Casey Edgarian is an Armenian-American writer from San Diego, who recently graduated with a Master’s in Iranian Studies from the University of Tehran. He has lived and traveled extensively throughout the Caucasus and the Middle East.
Casey Edgarian

Latest posts by Casey Edgarian (see all)

14 Comments

  1. Azerbaijan is a despicable state; no doubt about it. But charity begins at home. Let’s also talk about the abominable record of human rights and the persecution of journalists in Armenia.

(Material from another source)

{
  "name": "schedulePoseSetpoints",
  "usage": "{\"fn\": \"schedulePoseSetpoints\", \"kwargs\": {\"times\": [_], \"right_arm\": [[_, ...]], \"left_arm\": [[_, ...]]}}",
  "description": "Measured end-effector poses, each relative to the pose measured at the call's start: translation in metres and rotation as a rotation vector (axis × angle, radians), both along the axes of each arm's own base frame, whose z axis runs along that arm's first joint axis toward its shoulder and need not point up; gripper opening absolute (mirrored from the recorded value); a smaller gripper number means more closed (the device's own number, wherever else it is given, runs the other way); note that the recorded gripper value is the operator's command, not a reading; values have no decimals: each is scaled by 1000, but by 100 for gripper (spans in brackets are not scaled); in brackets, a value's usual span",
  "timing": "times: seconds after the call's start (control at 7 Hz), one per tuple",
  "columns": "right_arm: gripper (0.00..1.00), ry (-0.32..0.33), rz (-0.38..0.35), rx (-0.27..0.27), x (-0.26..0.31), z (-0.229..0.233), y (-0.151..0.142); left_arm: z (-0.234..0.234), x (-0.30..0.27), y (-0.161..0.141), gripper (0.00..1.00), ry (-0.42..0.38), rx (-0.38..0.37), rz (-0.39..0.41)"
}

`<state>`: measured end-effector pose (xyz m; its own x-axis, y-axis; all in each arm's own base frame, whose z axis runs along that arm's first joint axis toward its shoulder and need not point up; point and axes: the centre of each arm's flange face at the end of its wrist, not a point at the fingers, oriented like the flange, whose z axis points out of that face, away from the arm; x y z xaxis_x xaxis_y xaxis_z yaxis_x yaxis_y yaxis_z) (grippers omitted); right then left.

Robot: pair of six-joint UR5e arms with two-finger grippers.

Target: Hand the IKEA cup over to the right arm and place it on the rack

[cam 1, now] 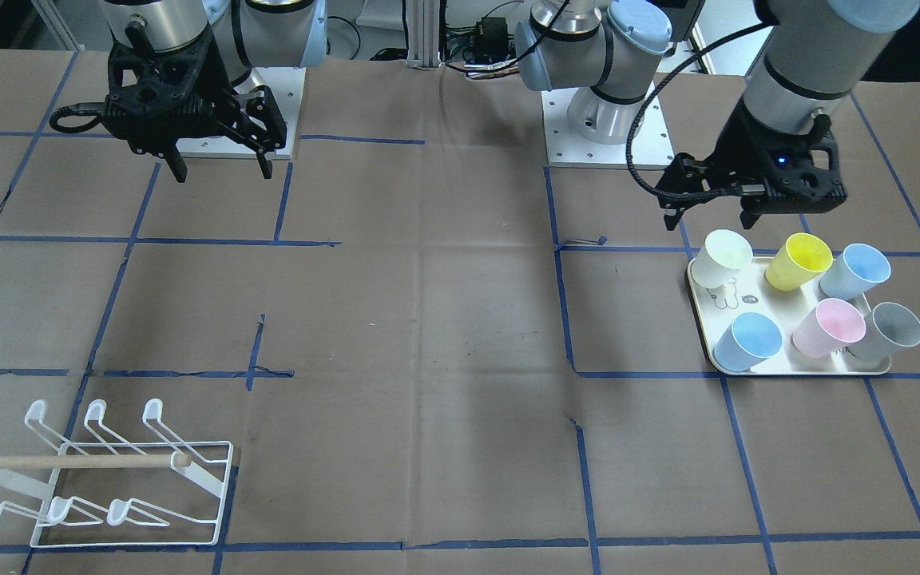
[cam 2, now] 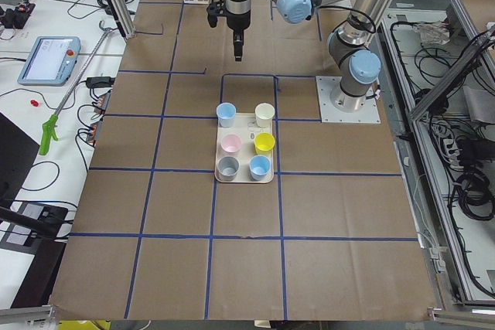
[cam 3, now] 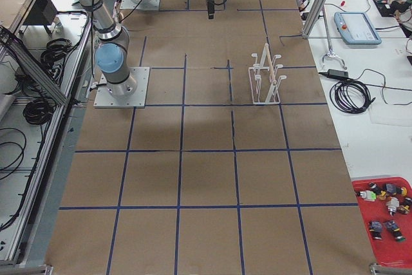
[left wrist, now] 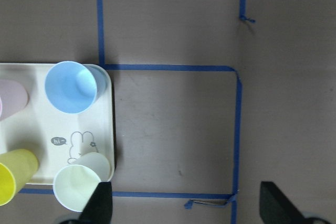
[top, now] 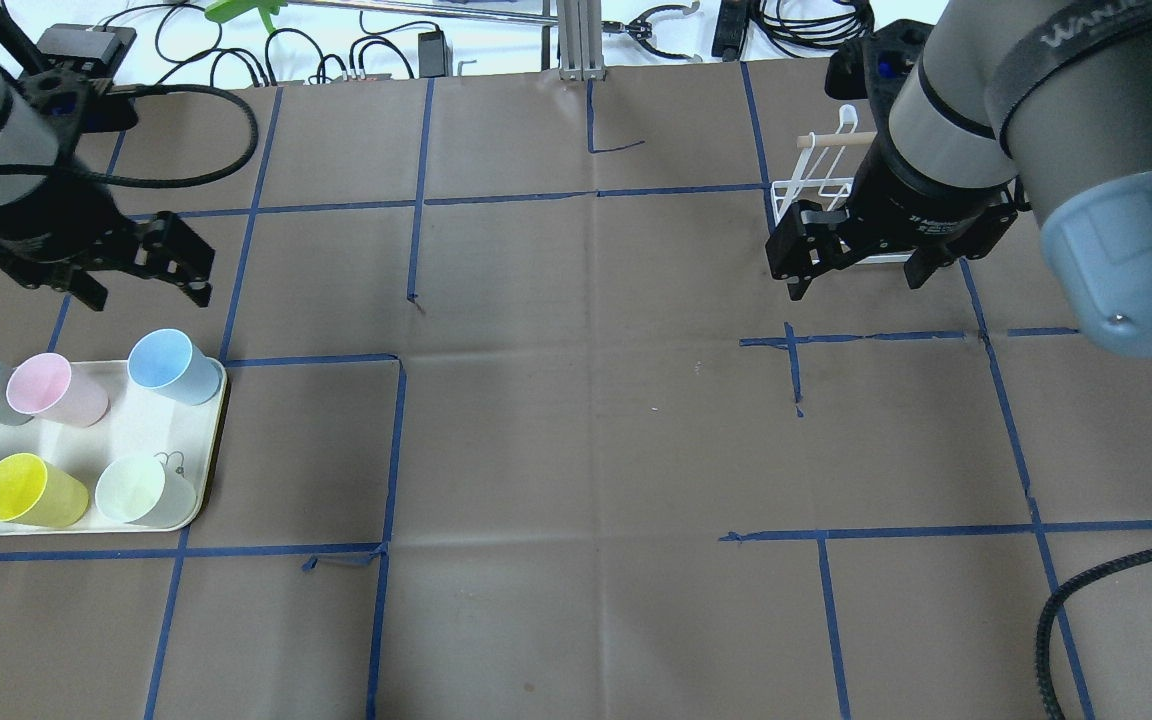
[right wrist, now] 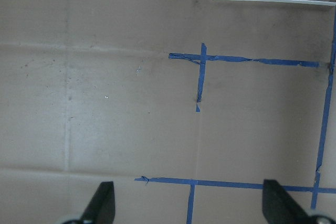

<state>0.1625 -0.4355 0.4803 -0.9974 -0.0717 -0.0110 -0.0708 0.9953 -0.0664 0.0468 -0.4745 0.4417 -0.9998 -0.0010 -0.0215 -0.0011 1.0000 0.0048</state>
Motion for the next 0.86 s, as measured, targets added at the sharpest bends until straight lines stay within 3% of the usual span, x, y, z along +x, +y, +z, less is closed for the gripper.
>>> {"fn": "schedulePoseSetpoints", "kwargs": {"times": [0.43, 0.86], "right_arm": [[100, -3, 0, 5, 0, -2, -1], [100, -4, 0, 7, 0, -3, -1]], "left_arm": [[-19, 38, -8, 99, 1, -3, 5], [-73, 46, -27, 99, -2, -17, 6]]}}
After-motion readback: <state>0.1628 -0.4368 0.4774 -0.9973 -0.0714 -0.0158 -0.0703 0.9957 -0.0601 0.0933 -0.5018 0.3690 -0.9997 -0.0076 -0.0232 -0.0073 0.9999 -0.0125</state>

  2. The US, Israel are the biggest investors in azerbaijan, it’s money, it’s arms, you name it. As for the UN the most inept and useless organisation sits back and does nothing. Very, very selective in what they do and who they do it to. No wonder azerbaijan gets away with everything under the sun.

  3. Are you kidding me ?
    Armenian citizen writing an article about intolerance in the neighbor Country ???
    What about your own country – military ally of Russia …..with no democracy in the country….with the monument of the nazi German-Armenian general Njdeh Garegin in the center in your capital city – who is responsible for killing over the 30,000 Jewish people during World War 2….with the president Serzh Sargsyan is perpetrator of Khojaly Genocide which ended up with the massacre of 613 civilians in the same neighbor country?
    Do you really think that crying wolf in the United States gonna give you any credit ?

    • Rasim, why AW weekly granted your radicule comments for us??Do you really think crying wolf in Azerbaijan will give our historical Armenian Nation lands back to invader Turks again?? Your entire Azerbaijani lands consider as part of Armenian Highlands, and you have an stolen name from Iran’s AzArbaijan!
      https://en.wikipedia.org/wiki/Armenian_Highlands

    • How “nicely” a Khodjali war incident becomes a “Khodjali genocide” in the mouth of a representative of a newly popped “nation” of Azerbaijan, the very name of which was stolen from an ancient Persian province. I bet an Azeri Turk Rasim Ibrahimov has never heard what former president Mutalibov had said about that particular war incident. Guess whom Mutalibov named the culprits? And I guess Azeri Turk Rasim Ibrahimov has never heard about the Azeri barbarities in Sumgait, Kirovabad, Baku and Maragha most of which preceded a war incident in Khodjali? And of course these defied Azeri attempts to present everything on par with the Armenians. Ugh… Not even thinking deep as to what it means for Armenians, Jews, Greeks, Cambodians, etc. to go through the horrors of genocide in the true and the most gruesome sense of the term that is fully applicable to these nations. Just to keep pace with the Armenians in everything. Ridiculous people… You never could and you’ll never be able.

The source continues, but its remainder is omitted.